Within the ovary, fungal mycelia form a white cottony mass in each of the four locules, or fruit seed cavities, and grow into the fleshy fruit tissue. The infected berry itself remains firm, categorizing this type of rot as a hard rot (a soft rot is characterized by total tissue maceration and seepage). Affected berries remain yellowish-tan and in some cases turning brown, instead of coloring normally. Eventually, the fungus consumes the fruit pericarp and a hard black pseudosclerotium (mummy) develops from 25–50% of the diseased fruit. Mature pseudosclerotia often float and may be dispersed by harvest or cold protection floods. The fungus will overwinter in these mummies—which can be difficult to detect—at or near the soil surface. Pseudosclerotia remain viable for several years. Wet conditions in the spring stimulate apothecia growth and the cycle moves forward. Berries without pseudosclerotia decompose by the next spring.

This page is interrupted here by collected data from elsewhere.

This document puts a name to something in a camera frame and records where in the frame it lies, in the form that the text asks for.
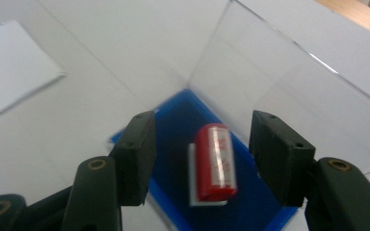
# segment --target blue mat
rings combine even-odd
[[[296,213],[280,207],[234,135],[238,193],[222,207],[189,207],[188,144],[203,125],[220,121],[190,90],[163,103],[155,118],[157,158],[149,191],[179,230],[280,230]]]

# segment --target white paper
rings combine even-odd
[[[64,75],[19,23],[0,25],[0,113]]]

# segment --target red cylinder
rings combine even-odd
[[[229,130],[221,123],[207,124],[198,131],[195,146],[198,200],[229,200],[237,192]]]

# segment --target red object
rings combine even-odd
[[[233,147],[226,126],[202,127],[195,140],[199,201],[229,200],[237,192]]]

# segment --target red battery
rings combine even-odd
[[[200,201],[224,201],[237,192],[233,147],[221,123],[202,127],[195,140],[197,196]]]

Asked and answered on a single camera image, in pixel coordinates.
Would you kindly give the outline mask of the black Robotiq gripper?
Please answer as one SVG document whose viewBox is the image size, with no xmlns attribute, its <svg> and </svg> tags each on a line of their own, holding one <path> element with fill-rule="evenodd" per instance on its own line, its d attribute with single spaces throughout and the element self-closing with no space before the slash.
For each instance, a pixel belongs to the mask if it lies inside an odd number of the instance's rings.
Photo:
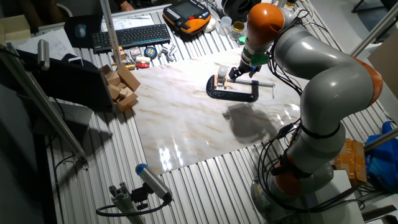
<svg viewBox="0 0 398 224">
<path fill-rule="evenodd" d="M 239 63 L 239 67 L 232 67 L 229 72 L 229 79 L 234 82 L 238 77 L 242 74 L 249 73 L 249 77 L 252 78 L 255 73 L 261 70 L 261 66 L 250 66 L 250 64 L 246 63 L 244 60 L 241 60 Z"/>
</svg>

A study in 2007 observed that conidia germinate on anthers, nectaries, petals, and stigmata, but not styles. The stigma was the only flower part penetrated by the fungus, but no specialized infection structures were noted, concluding that the stigma is the sole floral infection court for conidia of M. oxycocci.

==Environment==
Fruit rot fungi thrive in extended wet conditions. It has been suggested that incidence of disease is greatest when there are prolonged wet periods during the maturing apothecia phase, rainy spells during bloom, and an abundance of mummified berries. Ditches where dense moss is growing and areas where recently applied sand is saturated for an extended time are ideal sites for more severe cases of tip blight.

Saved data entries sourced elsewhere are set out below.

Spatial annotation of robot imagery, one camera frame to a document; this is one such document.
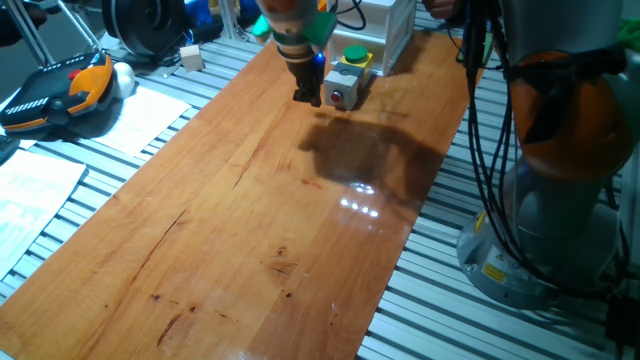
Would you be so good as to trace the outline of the bare human hand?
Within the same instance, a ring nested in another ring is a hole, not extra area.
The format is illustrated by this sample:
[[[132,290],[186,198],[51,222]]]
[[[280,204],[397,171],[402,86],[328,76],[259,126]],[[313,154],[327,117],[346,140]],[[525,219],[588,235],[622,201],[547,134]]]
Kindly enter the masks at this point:
[[[436,20],[448,20],[456,14],[456,0],[422,0],[422,3]]]

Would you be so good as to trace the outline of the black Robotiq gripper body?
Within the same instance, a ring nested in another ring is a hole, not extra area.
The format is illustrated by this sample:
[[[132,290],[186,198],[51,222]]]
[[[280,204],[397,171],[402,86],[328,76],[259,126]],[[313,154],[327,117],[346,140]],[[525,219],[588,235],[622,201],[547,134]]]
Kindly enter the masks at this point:
[[[323,80],[325,58],[317,53],[304,61],[288,62],[287,68],[295,77],[297,93],[319,93]]]

Further studies have shown that the temperature of the duff and upper canopy within the bed, in addition to relative humidity, correlate best with the constant presence of airborne ascospores during peak dispersal time. These variables (temperature and moisture) along with wind speed are factors in the constant presence of airborne conidia during peak dispersal time. The intensity of conidia showers directly relates to the percentage of bloom and shoots with primary infection symptoms. However, no clear pattern of environmental events has been noted to account for the initiation of peak spore dispersal periods.

==Management==
Many cottonball-infected fruit and mummies are removed during harvest. Because they float, some growers have found that reflooding beds after harvest is a good way to remove cottonball mummies and other pests. Good drainage is another important tool for limiting the spread of the disease by limiting the ability of spores to travel in water on the soil surface.

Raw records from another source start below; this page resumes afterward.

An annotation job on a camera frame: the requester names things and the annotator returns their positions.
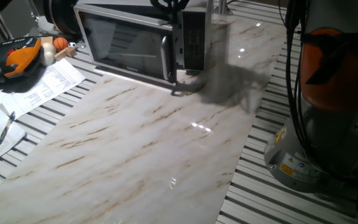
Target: striped table surface
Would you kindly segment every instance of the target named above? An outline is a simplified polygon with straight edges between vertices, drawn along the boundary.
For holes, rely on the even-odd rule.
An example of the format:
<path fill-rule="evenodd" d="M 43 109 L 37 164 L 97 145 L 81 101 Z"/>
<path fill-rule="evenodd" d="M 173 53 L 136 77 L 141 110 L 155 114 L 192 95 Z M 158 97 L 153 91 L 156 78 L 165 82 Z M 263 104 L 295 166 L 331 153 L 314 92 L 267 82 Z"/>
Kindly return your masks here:
<path fill-rule="evenodd" d="M 282 26 L 278 7 L 242 1 L 230 4 L 229 8 L 233 16 Z M 300 38 L 297 36 L 291 53 L 292 71 L 296 71 L 299 57 Z M 86 79 L 16 121 L 27 132 L 27 137 L 0 157 L 0 184 L 102 77 L 95 72 L 95 65 L 90 62 L 86 51 L 80 50 L 75 58 L 67 60 Z M 286 60 L 285 44 L 260 103 L 216 223 L 354 223 L 357 193 L 355 189 L 345 189 L 341 195 L 332 195 L 330 201 L 322 200 L 313 194 L 286 188 L 266 169 L 264 147 L 267 139 L 290 117 L 285 84 Z"/>

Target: microwave
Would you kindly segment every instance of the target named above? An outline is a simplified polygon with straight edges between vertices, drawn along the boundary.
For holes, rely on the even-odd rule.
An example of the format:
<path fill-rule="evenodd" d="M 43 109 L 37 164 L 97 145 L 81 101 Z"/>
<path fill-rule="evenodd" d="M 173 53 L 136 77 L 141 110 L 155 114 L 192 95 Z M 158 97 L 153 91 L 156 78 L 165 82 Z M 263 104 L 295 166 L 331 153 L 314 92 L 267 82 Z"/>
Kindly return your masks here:
<path fill-rule="evenodd" d="M 177 69 L 205 69 L 212 0 L 190 0 L 177 23 L 150 0 L 79 0 L 74 11 L 93 62 L 141 78 L 177 82 Z"/>

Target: microwave window
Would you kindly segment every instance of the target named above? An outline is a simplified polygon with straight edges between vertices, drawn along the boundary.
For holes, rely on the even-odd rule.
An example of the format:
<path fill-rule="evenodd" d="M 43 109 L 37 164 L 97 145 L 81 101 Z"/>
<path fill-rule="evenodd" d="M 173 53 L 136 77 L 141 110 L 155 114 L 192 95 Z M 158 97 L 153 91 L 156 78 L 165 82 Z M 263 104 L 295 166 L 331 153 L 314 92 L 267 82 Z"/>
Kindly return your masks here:
<path fill-rule="evenodd" d="M 147 27 L 80 13 L 95 61 L 153 77 L 162 74 L 162 36 Z"/>

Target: marble veining
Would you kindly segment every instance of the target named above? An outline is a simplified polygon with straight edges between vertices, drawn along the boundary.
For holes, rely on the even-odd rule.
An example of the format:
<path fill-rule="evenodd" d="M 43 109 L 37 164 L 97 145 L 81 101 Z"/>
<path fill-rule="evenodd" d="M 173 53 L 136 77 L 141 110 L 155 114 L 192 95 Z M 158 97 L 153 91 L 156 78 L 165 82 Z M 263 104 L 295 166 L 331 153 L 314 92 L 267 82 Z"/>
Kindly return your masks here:
<path fill-rule="evenodd" d="M 0 223 L 214 223 L 285 37 L 214 23 L 208 70 L 180 76 L 199 92 L 105 75 L 2 183 Z"/>

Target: small white ball
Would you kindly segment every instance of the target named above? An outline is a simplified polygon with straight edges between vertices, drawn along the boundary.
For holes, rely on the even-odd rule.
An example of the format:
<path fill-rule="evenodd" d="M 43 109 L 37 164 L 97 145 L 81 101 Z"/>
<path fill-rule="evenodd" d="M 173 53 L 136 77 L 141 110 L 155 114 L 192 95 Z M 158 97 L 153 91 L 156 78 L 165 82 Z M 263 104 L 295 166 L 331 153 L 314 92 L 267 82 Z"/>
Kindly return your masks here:
<path fill-rule="evenodd" d="M 76 47 L 77 47 L 77 44 L 74 43 L 74 42 L 70 42 L 70 43 L 68 44 L 68 46 L 69 46 L 69 47 L 74 47 L 74 48 L 76 48 Z"/>
<path fill-rule="evenodd" d="M 45 52 L 41 54 L 41 64 L 44 66 L 49 66 L 55 61 L 55 54 L 52 52 Z"/>
<path fill-rule="evenodd" d="M 42 44 L 42 50 L 44 51 L 44 53 L 51 52 L 54 55 L 56 54 L 56 48 L 51 43 Z"/>

Fungicides have been used since the 1990s to control cottonball. Orbit (propiconazole) is the most effective fungicide available. Spray recommendations depend on the previous year's disease pressure. "If disease pressure was low to moderate (fewer than 15% of berries infected), two fungicide applications are recommended: one at 10 – 20% bloom and again 7 – 10 days later. If disease pressure was high in the previous year (greater than 15% of berries infected), two additional fungicide applications are recommended: one when about half the shoots have started to elongate and the second 7 – 10 days later." Experiments have shown that bloom sprays are especially important, and unless disease pressure is high, spraying during shoot elongation appears to be unnecessary. No negative impacts on bees, yield, berry size, or berry color have been observed when Orbit was applied during bloom. Control of cottonball is the main reason for fungicide use in cranberry production. There are other fungicides that have been used in the management of the disease but some can be extremely toxic to fish, which is important to note specially due to the amount of runoff and drainage water that the harvest requires.

==Economic impact==
Typically 2–10% of fruit in diseased beds is infected and becomes unmarketable. Wisconsin is the largest producer of cranberries in the United States (it is Wisconsin's state fruit). In 2010, Wisconsin produced 3.96 million barrels of cranberries, representing nearly 60% of the nation's crop. Cranberries contribute nearly $300 million annually in Wisconsin, and support approximately 3,400 jobs in the state. Even relatively small amounts of cottonball infections can have a dramatic effect on producers' incomes.